Textbooks prove to be necessary in the classroom
The sweet texture of paper between fingers and the accomplishment of completing a chapter is a tradition that should never go out of style.
Many embrace change, especially in the classroom. However, while other aspects of the classroom can be improved through the implementation of new forms of technology, one thing that can never be replaced is textbooks.
There are many reasons why textbooks are still king of the classroom. For starters, research completed by Educause Review show students who use textbooks over tablets to study have greater recall and comprehension and do better on classroom and standardized tests. This is because the brain’s recall senses are more adapted to handwritten notes and highlighting, as well as seeing where things are located on a page. None of these things could be done effectively on a tablet.
Technology is also expensive and leaves low income communities with an unfair disadvantage based on wealth distribution. In addition to having to buy the actual tablets, one study conducted by The Education Business Blog revealed one selected textbook sample cost five times less than Apple’s iPad textbooks. This further demonstrates that it is the smartest option for classrooms to forsake the use of new technology. By doing so, this will not only benefit the students in terms of their learning abilities, but will also save money.
Everyone knows the saying all work and no play. While this is generally true for a classroom setting whose goal is to provide students the highest education available, tablets introduce a large version of the play concept.
According to an article from the Globe and Mail, more than one third of students who use tablets in the classroom are not doing classwork with them. This seems to introduce a sense of irony, as the very thing that is supposed to help advance education turns out to be hurting it, showing that tablets are obvious distractions.
Sticking to tradition is okay, especially when numerous facts reveal that tradition is better than innovation. With textbooks more comprehensible, financially sound, and less of a distraction, it is easy to see why they are very much still king of the classroom. The debate between technology and textbooks is closed, and textbooks have won.
Tablets must be implemented in schools to ensure development
Technology has few limits, and for a school setting, the abilities that technology posses must not be overlooked. Textbooks are becoming more out-dated and old fashioned every year; it is time for these antiquated learning devices to be replaced with new technology, like tablets. Out with the old and in with the new.
As technology becomes more available to the public, more aspects of the classroom can be upgraded. One aspect of a classroom in need of an upgrade is textbooks; these can be easily replaced with tablets. Tablets benefit students in many ways. According to the U.S. Department of Education and studies by the National Training and Simulation Association, tablets help students learn more material faster. Technology-based instruction can reduce the time students take to reach a learning objective by 30-80 percent.
Tablets can hold hundreds of textbooks on one device, along with homework, quizzes, and other files, eliminating the need for physical storage of books and classroom materials. The average tablet contains anywhere from 8 to 64 gigabytes (GB) of storage space. On the Amazon Kindle Fire, for instance, 1,000 books take up one GB of space. A Consumer Reports study found that the weight of a high schooler’s backpack can reach an average of 18 pounds, how much of this weight could be reduced by the elimination of heavy textbooks?
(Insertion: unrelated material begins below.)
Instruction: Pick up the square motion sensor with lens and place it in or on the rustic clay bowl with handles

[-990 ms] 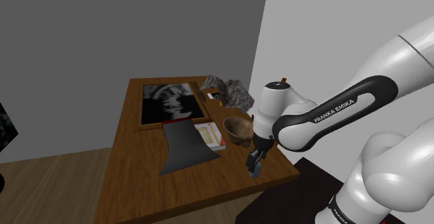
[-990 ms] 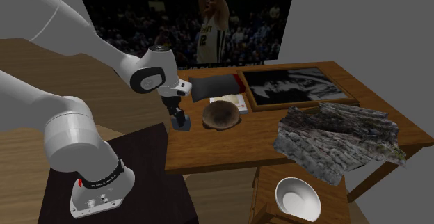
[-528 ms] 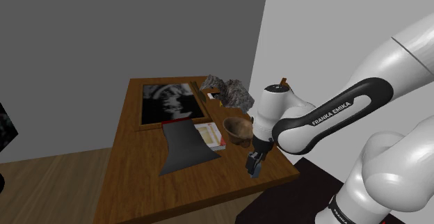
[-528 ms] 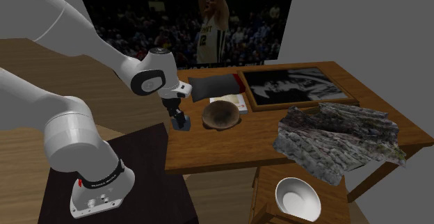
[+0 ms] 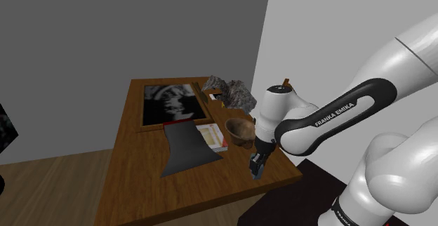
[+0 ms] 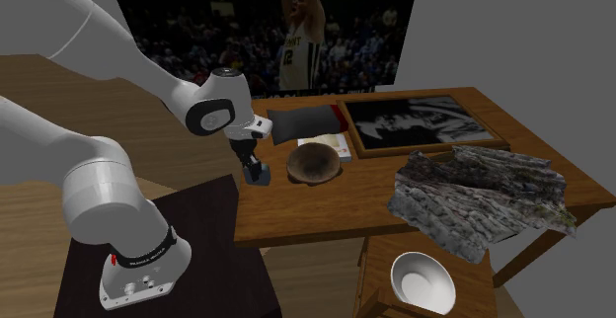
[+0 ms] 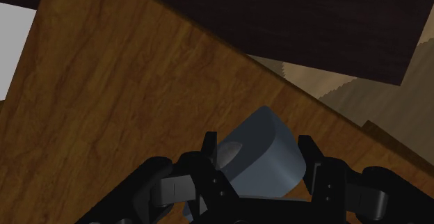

A main goal of many schools is to prepare students for the world outside of a classroom. With tablets, students are able to be better prepare for a world immersed in technology.
Students who learn technology skills early in life will be better prepared to pursue relevant careers later in life. The fastest growing and highest paying jobs in the United States are technology intensive. Employment in “computer and information systems” is expected to grow by 18 percent between 2010-20, according to the U.S. Bureau of Labor Statistics showing the importance of starting young.
In order for both schools and students to improve, some changes need to be accepted. The receptiveness, inspiration and level of learning for students of every age can all be positively affected with the implementation of tablets. Tablets have earned their place in the classroom.